Online payment legislation and guidelines in Europe
The popularity of eCommerce has imposed needs for adapted regulations in this field. The high incidences of hacks and fraud in the past year serve as evidence that merchants and customers need legal guidance and support. The European Commission has therefore been establishing important regulations and guidelines in this regard.
The Second Payment Services Directive (PSD2), which comes into force in January 2018, will bring some substantial changes in the way payments are processed. It aims to boost competition, bring innovation to online payments services, increase standards of customer protection and impose closer communication between all the parties involved in processing payments online. The changes from the previous directive concern mostly new standards for payments to be processed and the use of Application Programming Interfaces (APIs) to narrow the gap among customers, retailers and banks.
Payment companies also should prepare for the new General Data Protection Regulations (GDPR), also taking effect next year. One of the new implementations is that customers will need to consent to their personal information being used for marketing purposes.
In 2015, the European Banking Authority (EBA) published an Assessment Guide for the Security of Internet Payments in hope of offering reliable guidelines primarily for payment providers regarding online payment procedures. One of the key recommendations is the implementation of “two-factor authentication” for customers when registering cards and performing card transfers and payments. The two-factor authentication is a combination of some information the user knows, such as a password; information they have, like a token; or alternatively a piece of biometric information.

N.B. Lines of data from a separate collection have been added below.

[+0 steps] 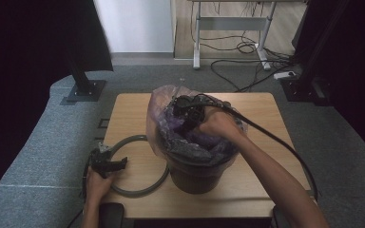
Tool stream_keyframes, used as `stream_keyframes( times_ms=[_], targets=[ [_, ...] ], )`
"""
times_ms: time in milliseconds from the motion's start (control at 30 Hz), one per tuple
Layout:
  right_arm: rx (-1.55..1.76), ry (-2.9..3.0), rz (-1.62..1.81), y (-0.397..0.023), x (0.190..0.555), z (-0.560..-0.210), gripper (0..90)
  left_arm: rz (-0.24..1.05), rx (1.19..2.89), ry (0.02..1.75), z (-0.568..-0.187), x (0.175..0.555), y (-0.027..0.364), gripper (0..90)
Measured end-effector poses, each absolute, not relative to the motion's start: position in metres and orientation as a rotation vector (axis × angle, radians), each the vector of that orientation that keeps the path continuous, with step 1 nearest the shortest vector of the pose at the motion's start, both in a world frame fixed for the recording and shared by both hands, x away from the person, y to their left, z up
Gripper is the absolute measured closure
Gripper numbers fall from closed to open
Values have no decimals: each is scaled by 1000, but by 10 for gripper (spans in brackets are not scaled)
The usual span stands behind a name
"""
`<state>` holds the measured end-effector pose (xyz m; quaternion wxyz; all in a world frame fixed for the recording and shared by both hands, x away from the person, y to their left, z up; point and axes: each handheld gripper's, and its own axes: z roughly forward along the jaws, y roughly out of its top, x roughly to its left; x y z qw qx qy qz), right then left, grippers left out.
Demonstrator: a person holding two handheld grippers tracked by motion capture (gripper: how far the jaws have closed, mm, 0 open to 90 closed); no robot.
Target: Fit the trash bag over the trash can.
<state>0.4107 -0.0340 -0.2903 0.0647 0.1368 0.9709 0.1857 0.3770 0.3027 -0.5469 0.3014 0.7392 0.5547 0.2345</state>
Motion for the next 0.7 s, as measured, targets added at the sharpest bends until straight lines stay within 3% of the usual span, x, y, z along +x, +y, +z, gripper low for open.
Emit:
stream_keyframes(
  times_ms=[200,333,433,700],
  targets=[
    [459,2942,495,-47,415,-316,740,622,1959,1472,-547,377,303,85],
    [475,2945,623,-55,412,-312,467,622,1959,1472,-547,377,303,85],
    [502,2939,702,-60,410,-299,380,622,1959,1472,-547,377,303,86],
    [513,2853,774,-60,407,-255,398,622,1960,1472,-547,377,303,86]
  ],
)
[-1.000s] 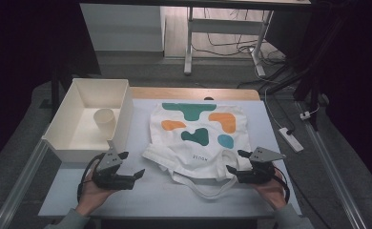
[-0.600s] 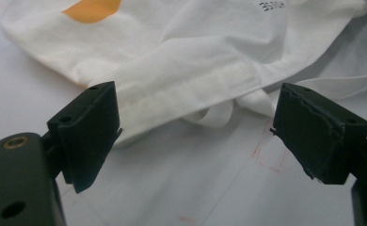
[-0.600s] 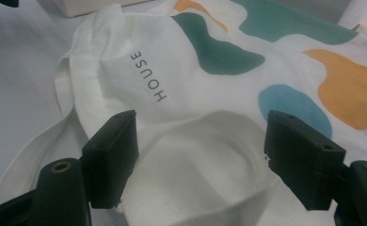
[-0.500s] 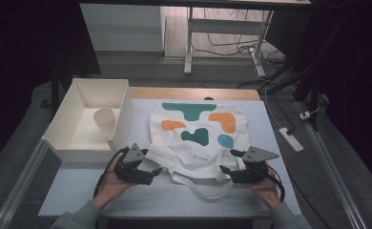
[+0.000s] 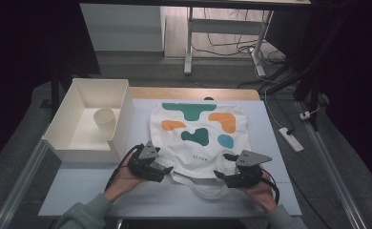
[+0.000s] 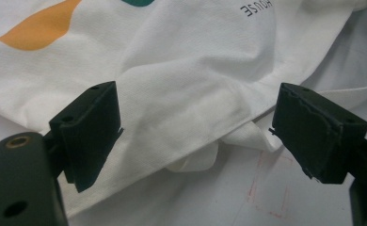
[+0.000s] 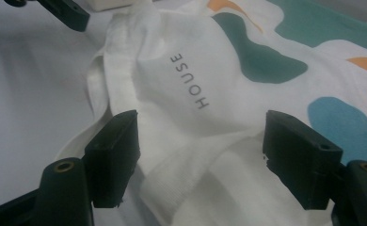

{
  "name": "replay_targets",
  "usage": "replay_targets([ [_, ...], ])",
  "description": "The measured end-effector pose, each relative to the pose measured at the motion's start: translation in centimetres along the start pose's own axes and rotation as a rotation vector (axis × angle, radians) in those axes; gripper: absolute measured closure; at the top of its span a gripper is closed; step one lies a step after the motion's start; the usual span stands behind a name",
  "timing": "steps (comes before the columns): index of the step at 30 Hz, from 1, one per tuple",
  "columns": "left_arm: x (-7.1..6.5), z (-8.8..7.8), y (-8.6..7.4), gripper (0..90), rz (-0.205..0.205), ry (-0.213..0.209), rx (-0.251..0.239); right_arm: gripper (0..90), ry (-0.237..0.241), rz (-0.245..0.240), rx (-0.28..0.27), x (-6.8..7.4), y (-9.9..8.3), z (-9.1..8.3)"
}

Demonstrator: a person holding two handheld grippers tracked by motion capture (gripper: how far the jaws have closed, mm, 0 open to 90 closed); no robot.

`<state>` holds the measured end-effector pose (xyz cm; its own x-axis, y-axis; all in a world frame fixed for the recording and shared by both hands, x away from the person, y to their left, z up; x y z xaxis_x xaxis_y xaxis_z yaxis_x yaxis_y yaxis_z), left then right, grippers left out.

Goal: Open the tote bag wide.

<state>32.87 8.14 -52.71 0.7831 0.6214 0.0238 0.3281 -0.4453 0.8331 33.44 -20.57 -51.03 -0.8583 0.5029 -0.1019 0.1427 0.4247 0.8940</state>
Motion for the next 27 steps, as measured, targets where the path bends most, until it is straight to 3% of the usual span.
replay_targets([
  [4,0.1,0.0,0.4,16.8,-0.02,-0.006,-0.011,29.2,0.031,-0.008,-0.005,1.1,0.4,0.6],
  [10,-0.1,0.6,1.0,17.4,-0.007,-0.028,-0.021,30.8,0.082,-0.055,0.035,3.1,0.8,1.5],
  [11,-0.2,0.9,1.1,17.4,-0.006,-0.036,-0.018,31.7,0.106,-0.068,0.053,4.0,0.9,2.1],
  [14,-0.3,0.9,1.1,17.5,0.002,-0.043,-0.017,33.3,0.134,-0.066,0.07,4.8,1.0,2.7],
  [17,-0.1,0.9,1.0,17.9,-0.002,-0.052,-0.017,38.4,0.215,-0.092,0.132,6.8,0.7,4.3],
  [20,-0.2,0.9,0.8,17.8,-0.001,-0.054,-0.012,44.8,0.26,-0.128,0.203,8.2,0.1,5.2],
  [22,-0.2,0.8,0.7,17.9,0.002,-0.053,-0.012,49.7,0.257,-0.161,0.264,8.8,-0.5,5.7],
  [24,-0.1,0.8,0.7,17.9,0.003,-0.051,-0.011,56.7,0.206,-0.202,0.31,8.9,-1.1,5.9],
  [27,0.0,0.6,0.6,17.9,-0.002,-0.043,-0.014,64.8,0.211,-0.171,0.333,8.6,-1.5,5.8],
])
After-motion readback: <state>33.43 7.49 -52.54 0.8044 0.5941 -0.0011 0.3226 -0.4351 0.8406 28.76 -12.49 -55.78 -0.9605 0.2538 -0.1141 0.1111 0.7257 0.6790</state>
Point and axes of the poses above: each handheld gripper's, and its own axes: z roughly forward along the jaws, y roughly out of its top, x roughly to its left, the point moved 5 cm from there along z, roughly forward along the jaws, and after that the axes turned 6 degrees about -x, right-handed, at the moved point
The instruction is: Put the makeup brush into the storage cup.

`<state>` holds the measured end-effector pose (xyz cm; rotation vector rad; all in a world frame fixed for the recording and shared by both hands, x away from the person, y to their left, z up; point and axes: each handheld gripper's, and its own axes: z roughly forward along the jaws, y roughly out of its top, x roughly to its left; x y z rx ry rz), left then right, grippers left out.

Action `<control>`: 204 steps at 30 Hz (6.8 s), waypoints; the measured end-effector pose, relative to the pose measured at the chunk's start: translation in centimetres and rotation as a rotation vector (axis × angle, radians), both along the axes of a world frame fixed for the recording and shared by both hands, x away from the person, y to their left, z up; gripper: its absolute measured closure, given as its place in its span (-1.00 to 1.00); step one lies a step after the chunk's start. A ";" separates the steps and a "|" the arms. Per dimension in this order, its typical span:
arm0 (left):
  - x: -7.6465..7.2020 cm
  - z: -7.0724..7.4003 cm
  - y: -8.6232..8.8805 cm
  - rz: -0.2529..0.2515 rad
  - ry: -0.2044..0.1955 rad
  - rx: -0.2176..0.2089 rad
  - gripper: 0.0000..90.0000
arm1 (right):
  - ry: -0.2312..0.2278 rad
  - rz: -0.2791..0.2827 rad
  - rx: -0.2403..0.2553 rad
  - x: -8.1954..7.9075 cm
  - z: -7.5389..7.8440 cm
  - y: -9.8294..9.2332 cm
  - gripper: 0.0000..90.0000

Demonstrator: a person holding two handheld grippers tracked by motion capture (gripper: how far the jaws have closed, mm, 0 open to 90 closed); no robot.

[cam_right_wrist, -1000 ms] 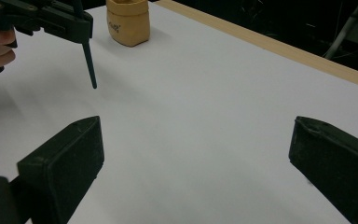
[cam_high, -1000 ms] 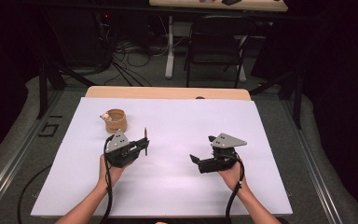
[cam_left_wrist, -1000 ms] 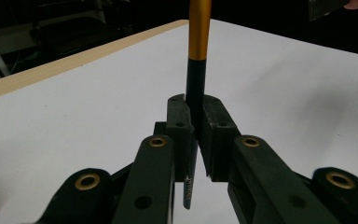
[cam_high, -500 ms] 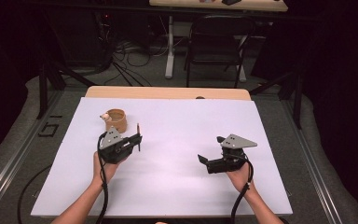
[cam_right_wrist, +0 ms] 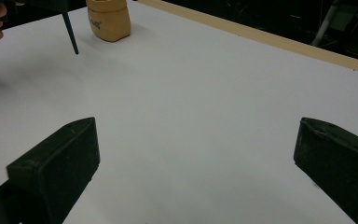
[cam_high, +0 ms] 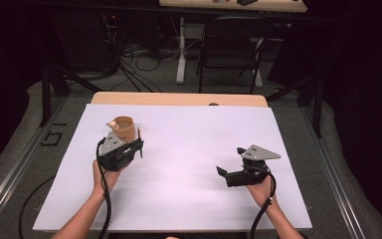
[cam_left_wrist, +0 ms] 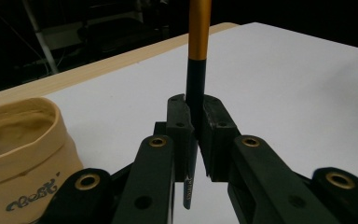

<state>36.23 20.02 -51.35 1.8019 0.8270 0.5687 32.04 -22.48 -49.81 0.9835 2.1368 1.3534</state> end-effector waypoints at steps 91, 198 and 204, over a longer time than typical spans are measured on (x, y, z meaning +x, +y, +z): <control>2.8 3.4 5.5 0.137 -0.037 0.022 0.85 | -0.042 -0.037 -0.103 0.1 -0.6 -0.5 -1.00; 6.0 3.6 4.6 0.141 -0.062 0.033 -0.74 | -0.070 -0.046 -0.101 -0.1 -0.1 -0.9 -1.00; 5.3 3.8 4.3 0.131 -0.051 0.033 -0.85 | -0.079 -0.045 -0.081 -0.2 0.0 -0.9 -1.00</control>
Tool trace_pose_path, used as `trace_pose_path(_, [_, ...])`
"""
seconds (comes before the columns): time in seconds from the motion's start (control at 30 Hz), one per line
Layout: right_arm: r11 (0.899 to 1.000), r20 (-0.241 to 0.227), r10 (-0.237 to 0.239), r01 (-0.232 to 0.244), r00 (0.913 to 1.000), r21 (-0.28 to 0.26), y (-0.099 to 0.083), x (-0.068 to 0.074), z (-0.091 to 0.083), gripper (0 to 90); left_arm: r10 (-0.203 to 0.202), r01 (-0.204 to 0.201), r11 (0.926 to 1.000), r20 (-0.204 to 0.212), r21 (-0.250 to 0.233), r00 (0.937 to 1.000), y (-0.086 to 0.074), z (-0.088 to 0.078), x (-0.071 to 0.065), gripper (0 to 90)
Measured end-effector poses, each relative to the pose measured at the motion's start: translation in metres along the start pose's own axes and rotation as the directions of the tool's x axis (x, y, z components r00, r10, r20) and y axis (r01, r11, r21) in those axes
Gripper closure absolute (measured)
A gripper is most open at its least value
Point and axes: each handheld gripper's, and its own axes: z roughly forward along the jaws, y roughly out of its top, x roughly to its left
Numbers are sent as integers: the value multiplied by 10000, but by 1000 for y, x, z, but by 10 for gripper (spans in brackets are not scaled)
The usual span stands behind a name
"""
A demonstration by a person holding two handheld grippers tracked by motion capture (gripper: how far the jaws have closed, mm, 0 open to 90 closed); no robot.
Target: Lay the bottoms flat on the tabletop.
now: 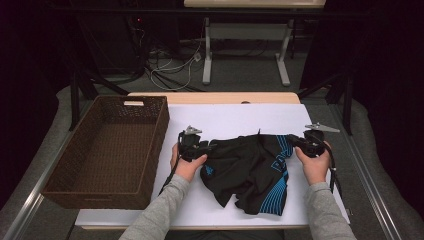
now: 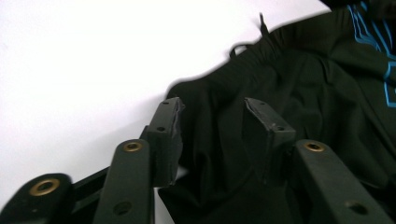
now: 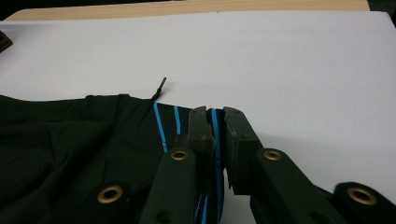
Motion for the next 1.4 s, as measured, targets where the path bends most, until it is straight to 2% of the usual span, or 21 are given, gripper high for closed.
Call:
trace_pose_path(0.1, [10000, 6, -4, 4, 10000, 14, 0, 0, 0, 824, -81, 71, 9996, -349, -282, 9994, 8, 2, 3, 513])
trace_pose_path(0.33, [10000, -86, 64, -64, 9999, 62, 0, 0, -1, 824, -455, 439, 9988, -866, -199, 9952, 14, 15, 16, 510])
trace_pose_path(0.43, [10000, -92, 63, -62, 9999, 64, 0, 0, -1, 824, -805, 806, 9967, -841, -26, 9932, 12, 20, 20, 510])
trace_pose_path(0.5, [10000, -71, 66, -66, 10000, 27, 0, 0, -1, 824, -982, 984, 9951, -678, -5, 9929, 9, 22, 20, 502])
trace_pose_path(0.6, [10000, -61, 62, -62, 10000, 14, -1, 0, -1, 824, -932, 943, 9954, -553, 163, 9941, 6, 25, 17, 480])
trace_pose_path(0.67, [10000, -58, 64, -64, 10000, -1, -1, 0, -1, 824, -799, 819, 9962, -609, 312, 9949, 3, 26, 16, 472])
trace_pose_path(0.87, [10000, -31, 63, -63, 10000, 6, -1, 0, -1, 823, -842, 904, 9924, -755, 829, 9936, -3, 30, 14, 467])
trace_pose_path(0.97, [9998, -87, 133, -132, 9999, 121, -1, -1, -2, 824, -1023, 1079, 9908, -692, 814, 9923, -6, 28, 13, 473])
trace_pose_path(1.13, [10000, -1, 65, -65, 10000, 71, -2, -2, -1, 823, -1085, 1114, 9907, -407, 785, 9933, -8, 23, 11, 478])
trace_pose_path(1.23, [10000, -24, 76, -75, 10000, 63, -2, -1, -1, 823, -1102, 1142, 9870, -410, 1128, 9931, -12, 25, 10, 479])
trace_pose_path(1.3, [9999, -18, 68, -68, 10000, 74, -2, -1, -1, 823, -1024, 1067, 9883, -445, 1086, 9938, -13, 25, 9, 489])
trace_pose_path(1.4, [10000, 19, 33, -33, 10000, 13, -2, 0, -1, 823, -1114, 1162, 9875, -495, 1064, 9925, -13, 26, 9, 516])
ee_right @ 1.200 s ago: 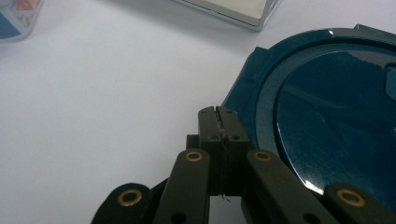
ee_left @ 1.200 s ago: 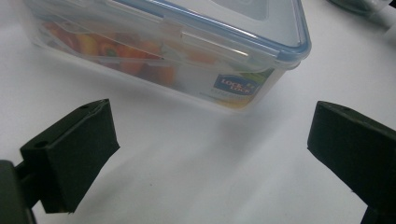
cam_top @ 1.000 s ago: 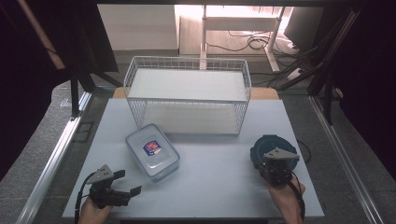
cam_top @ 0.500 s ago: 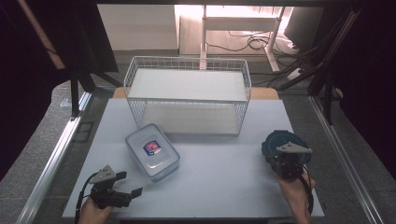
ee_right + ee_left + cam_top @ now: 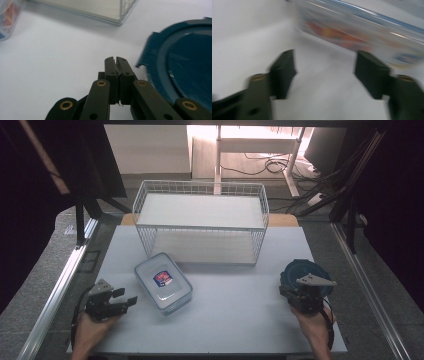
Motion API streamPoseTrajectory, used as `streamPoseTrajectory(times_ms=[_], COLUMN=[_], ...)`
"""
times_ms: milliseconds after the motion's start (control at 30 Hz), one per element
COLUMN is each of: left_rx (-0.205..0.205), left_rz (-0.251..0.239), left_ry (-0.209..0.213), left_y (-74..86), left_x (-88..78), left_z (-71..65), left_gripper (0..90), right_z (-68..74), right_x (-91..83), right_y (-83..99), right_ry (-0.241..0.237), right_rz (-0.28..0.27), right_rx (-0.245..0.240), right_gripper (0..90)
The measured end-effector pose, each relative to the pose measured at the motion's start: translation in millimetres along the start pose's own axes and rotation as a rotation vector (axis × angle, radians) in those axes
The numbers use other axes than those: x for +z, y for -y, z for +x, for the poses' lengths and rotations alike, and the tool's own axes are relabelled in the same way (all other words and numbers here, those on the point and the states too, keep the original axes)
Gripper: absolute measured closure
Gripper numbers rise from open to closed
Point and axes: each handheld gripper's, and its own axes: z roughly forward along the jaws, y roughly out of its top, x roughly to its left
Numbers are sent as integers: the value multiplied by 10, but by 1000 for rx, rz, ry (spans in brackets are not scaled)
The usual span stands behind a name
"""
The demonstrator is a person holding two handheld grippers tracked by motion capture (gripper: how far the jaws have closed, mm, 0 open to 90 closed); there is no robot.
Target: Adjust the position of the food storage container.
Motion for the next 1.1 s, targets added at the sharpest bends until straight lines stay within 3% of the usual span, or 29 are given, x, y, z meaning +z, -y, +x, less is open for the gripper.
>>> streamPoseTrajectory(times_ms=[67,100,167,200,300,367,400,433,467,567,600,667,800,900,1000,1100], left_rx=[-19,-34,-34,-31,-20,-22,-22,-41,-44,-41,-29,-20,-22,4,53,66], left_rz=[-8,-21,-27,-38,-44,-61,-61,-78,-74,-70,-61,-58,-52,-24,1,8], left_ry=[-20,-10,-9,-4,0,44,44,100,117,149,189,173,213,216,248,262], left_y=[-94,-172,-214,-292,-365,-427,-427,-436,-439,-439,-444,-449,-430,-419,-433,-446], left_x=[62,126,163,246,334,423,423,483,518,567,596,593,558,553,562,578], left_z=[121,224,279,374,451,549,549,605,620,625,597,572,541,459,317,253], left_gripper=[622,739,820,849,880,893,892,893,892,893,894,899,900,900,900,899], right_z=[53,102,120,171,223,323,323,387,421,495,580,656,773,877,979,1050], right_x=[18,28,33,52,75,108,108,135,151,186,222,255,305,346,396,431], right_y=[-6,-11,-13,-17,-13,-12,-12,-21,-25,-27,-29,-31,-35,-37,-31,-23], right_ry=[-7,-9,-11,-20,-36,-66,-66,-87,-97,-121,-148,-171,-215,-249,-274,-292], right_rz=[6,11,12,15,24,37,37,38,40,48,56,59,64,72,86,100], right_rx=[-16,-25,-28,-35,-43,-57,-57,-64,-68,-76,-89,-105,-110,-114,-135,-143], right_gripper=[869,870,870,874,879,885,885,885,885,885,885,885,885,885,886,887])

A second important guideline for merchants is transparency for customers on their websites. Customers should be able to distinguish clearly when they are on the merchants website or when they have passed to the payment provider to pay for the goods bought.
Additionally, the European Commission has recently published a press release about the “Digital Single Market” (DSM) strategy, which will ensure that Europeans who buy or subscribe to online content services are able to access it when they travel in other European countries. The new portability measure will mainly benefit consumers in the EU: online platforms by enabling them to provide cross-border services without the need to acquire licences from other territories, and right holders, who will be able to rely on strong safeguards protecting their rights.